WESTFALIA DIGITAL NOMADS

PROGETTO NORDKAPP


Chi ha già visitato Capo Nord (71° 10′ 21″) , forse avrà notato – nebbie permettendo – ad ovest, un altro piccolo promontorio, più a nord di circa 1.400 metri. Quindi lo sperone roccioso denominato Nordkapp è solo convenzionalmente il nord Europa, probabilmente per consentire un agevole transito stradale e la sosta ai veicoli dei turisti.

In due occasioni ho raggiunto Capo Nord, ma solo nell’ultimo viaggio ho potuto vedere il panorama senza la nebbia e le nuvole presenti in precedenza, così ho visto Knivskjelloden, il promontorio che si trova alla latitudine nord di 71° 11′ 08″, meno agevole da raggiungere (bisogna percorrere un sentiero comunque tracciato e abbastanza segnalato), ma “più a nord di Capo Nord”.

Va detto che essendo entrambi i due punti su di un’isola, anche se collegata al continente da un tunnel, il “punto geografico” più a nord dell’Europa continentale (escludendo la Siberia), è in effetti il Capo Nordkinn, o Kinnarodden, nella penisola di Nordkynn, che si trova a 71° 08′ 01″ di latitudine nord e 27° 40′ 09″ di longitudine est, a circa 70 km ad est di Capo Nord.

Se a qualcuno può interessare, questi sono i confini “estremi” Europei (anche non continentali):

  • NORD: oltre al “nostro” Kinnarodden, va segnalato il punto più a nord della Russia Siberiana: Krasnoyarsk Krai (77° 43′ 24.5″ N) .
  • SUD: La Restinga, Isla del Hierro, Isole Canarie, Spagna (27° 64′ 94″ N)
  • OVEST: Bjargtangar, Islanda (24° 32′ 03″ W)
  • EST: Capo Flissingskij (poco distante da Capo Želanija), Isola Severnyj, Novaja Zemlja, Russia (69° 05′ 31″ E)

Dopo tanti anni, finalmente ho la giustificazione, o forse la scusa ;O) , per intraprendere un nuovo viaggio a Kinnaroden, indi spingermi sino al promontorio di Knivskjelloden con l’intenzione di bivaccare almeno una notte sotto al sole del nord.
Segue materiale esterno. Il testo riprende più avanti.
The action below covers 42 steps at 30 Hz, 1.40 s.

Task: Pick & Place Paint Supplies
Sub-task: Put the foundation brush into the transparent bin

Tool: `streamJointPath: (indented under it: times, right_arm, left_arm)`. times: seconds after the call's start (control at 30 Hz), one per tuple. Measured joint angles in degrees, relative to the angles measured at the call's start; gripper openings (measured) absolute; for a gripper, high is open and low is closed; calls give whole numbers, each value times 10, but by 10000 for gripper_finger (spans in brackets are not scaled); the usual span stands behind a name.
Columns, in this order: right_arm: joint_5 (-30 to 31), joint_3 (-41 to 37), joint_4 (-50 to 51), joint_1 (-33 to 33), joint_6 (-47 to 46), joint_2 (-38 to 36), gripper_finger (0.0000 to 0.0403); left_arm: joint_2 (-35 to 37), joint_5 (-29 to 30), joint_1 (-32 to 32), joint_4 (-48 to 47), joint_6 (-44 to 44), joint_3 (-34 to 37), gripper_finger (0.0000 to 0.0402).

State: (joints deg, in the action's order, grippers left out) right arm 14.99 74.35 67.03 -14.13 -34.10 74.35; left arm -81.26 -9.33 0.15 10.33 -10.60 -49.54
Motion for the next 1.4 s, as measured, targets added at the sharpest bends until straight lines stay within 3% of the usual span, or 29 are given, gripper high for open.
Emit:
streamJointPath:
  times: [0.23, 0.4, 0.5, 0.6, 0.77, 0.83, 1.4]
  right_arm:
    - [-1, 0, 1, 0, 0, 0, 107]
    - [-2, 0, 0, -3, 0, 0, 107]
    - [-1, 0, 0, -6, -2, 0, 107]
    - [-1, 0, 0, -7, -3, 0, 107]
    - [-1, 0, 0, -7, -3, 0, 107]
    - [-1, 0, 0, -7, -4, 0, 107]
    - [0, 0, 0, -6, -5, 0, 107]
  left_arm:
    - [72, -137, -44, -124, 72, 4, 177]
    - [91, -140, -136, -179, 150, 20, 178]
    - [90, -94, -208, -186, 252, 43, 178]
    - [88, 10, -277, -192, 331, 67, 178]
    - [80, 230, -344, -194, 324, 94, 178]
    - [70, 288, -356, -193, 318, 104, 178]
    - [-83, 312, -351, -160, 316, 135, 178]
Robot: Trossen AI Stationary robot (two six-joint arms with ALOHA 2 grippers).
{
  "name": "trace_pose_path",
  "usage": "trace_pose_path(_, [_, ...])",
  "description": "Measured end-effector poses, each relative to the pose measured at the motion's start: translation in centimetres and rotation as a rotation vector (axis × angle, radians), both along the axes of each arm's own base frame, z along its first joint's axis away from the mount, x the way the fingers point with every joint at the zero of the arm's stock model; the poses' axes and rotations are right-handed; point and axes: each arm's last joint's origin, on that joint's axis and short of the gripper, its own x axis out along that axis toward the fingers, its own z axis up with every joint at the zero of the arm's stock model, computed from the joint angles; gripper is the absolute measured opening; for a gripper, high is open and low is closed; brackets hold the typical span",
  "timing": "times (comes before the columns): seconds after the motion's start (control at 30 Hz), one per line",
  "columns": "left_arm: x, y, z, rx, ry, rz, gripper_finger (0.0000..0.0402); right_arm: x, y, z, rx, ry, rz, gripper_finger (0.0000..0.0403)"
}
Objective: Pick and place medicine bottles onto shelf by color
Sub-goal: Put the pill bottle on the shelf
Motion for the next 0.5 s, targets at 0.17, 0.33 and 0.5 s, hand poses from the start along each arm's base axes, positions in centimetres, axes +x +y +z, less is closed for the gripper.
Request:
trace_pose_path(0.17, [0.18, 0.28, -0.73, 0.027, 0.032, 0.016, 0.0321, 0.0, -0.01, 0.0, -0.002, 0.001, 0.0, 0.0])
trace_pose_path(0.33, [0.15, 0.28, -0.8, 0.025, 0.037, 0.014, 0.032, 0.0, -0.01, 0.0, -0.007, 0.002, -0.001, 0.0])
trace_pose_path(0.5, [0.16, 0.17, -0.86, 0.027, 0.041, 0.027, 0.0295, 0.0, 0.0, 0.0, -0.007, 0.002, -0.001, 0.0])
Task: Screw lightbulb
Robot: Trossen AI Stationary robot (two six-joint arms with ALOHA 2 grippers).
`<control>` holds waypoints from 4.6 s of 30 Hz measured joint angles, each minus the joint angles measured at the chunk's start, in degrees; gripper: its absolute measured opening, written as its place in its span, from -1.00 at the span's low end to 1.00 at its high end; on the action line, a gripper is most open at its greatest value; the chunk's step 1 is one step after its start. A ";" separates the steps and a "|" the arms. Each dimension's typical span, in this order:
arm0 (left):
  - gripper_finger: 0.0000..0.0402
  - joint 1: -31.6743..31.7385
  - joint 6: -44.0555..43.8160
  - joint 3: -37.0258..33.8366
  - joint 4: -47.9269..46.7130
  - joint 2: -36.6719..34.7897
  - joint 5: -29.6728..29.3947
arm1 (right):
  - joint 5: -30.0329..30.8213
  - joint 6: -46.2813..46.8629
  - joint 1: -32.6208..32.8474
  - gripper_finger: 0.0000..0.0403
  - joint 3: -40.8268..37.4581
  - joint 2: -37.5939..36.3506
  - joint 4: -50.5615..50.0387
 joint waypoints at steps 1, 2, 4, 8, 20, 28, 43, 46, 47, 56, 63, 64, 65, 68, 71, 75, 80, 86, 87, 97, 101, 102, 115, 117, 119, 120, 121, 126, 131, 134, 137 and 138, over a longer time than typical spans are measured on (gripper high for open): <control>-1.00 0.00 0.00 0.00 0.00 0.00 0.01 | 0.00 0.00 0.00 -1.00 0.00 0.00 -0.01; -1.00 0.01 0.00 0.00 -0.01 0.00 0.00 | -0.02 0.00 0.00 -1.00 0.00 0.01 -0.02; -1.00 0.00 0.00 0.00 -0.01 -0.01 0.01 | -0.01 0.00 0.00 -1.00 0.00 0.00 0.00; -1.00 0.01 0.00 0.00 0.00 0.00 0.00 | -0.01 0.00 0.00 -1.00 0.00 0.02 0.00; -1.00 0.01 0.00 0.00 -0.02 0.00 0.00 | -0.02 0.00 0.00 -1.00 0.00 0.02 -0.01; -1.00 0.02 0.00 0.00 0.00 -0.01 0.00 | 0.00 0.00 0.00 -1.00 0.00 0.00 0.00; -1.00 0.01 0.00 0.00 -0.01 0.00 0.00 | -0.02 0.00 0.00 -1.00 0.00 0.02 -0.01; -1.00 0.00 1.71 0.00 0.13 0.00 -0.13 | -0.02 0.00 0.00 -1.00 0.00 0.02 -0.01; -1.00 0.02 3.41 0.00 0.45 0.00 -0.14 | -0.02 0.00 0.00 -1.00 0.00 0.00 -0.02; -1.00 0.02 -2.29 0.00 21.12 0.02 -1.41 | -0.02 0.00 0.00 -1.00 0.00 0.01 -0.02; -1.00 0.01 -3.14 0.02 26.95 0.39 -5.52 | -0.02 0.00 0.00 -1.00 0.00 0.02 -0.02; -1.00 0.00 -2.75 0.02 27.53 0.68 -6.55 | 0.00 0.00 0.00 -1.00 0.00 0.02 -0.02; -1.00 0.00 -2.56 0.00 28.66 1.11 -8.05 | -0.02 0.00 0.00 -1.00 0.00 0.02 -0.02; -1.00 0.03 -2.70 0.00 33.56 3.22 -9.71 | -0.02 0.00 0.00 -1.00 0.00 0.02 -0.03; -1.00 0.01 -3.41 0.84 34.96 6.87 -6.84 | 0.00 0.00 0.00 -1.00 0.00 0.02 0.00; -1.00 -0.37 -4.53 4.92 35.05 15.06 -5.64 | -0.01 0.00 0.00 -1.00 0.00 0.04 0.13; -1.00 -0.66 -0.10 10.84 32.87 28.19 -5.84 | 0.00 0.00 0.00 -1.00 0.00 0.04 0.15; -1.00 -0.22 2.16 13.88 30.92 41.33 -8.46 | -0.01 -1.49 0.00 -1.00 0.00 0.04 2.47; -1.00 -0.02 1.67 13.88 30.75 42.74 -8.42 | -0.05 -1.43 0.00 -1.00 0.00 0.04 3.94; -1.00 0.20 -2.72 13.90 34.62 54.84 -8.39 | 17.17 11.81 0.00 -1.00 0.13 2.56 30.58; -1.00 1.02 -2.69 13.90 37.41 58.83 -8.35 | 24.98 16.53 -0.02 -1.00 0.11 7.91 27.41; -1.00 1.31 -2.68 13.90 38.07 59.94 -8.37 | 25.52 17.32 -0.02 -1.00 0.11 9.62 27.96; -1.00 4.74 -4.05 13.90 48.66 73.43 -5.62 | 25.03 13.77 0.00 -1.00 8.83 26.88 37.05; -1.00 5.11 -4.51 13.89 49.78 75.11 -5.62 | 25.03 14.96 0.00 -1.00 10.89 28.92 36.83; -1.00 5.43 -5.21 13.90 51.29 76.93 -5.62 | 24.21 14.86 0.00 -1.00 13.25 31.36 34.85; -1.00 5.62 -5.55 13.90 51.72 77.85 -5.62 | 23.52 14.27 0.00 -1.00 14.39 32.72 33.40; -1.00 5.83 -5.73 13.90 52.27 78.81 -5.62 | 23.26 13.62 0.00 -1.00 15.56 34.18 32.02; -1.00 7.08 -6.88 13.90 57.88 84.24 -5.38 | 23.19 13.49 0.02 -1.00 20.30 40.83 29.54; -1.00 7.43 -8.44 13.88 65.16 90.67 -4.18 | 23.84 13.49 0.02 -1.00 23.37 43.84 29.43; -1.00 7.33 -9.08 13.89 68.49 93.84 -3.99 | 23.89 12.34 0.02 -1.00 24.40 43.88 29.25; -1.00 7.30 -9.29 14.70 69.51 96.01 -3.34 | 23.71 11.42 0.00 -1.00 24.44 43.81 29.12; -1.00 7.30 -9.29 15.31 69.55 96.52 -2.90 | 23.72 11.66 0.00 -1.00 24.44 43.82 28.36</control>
Più avanti sarebbe bello ma decisamente più impegnativo fare un “giretto” in Siberia.

I mezzi che utilizzerò per “l’impresa” saranno il mio fedele Van e naturalmente i miei scarponi, mi accompagnerà la fedele Ricola, la migliore viaggiatrice che io conosca (non mene voglia qualcuno/a).

L’ultimo tentativo per andare in Norvegia a fine luglio 2019, si è trasformato – per motivi lavorativi e tecnici – in un (bel) tour di un mese in Germania e Alpi Svizzere; il rinnovato “progetto Nordkapp” previsto per maggio/giugno 2020 è stato nuovamente posticipato a causa dell’emergenza Covid-19 e il progetto per partire prima dell’estate 2021, è stato ancora una volta rinviato per il probabile blocco della frontiera norvegese ma anche per mantenere un comportamento responsabile al fine di contribuire a contenere i rischi di contagio e garantire il supporto necessario alla mia famiglia. Confidando nella fine dell’emergenza sanitaria, spero di partire entro il mese di aprile/maggio 2022; appena possibile pubblicherò aggiornamenti.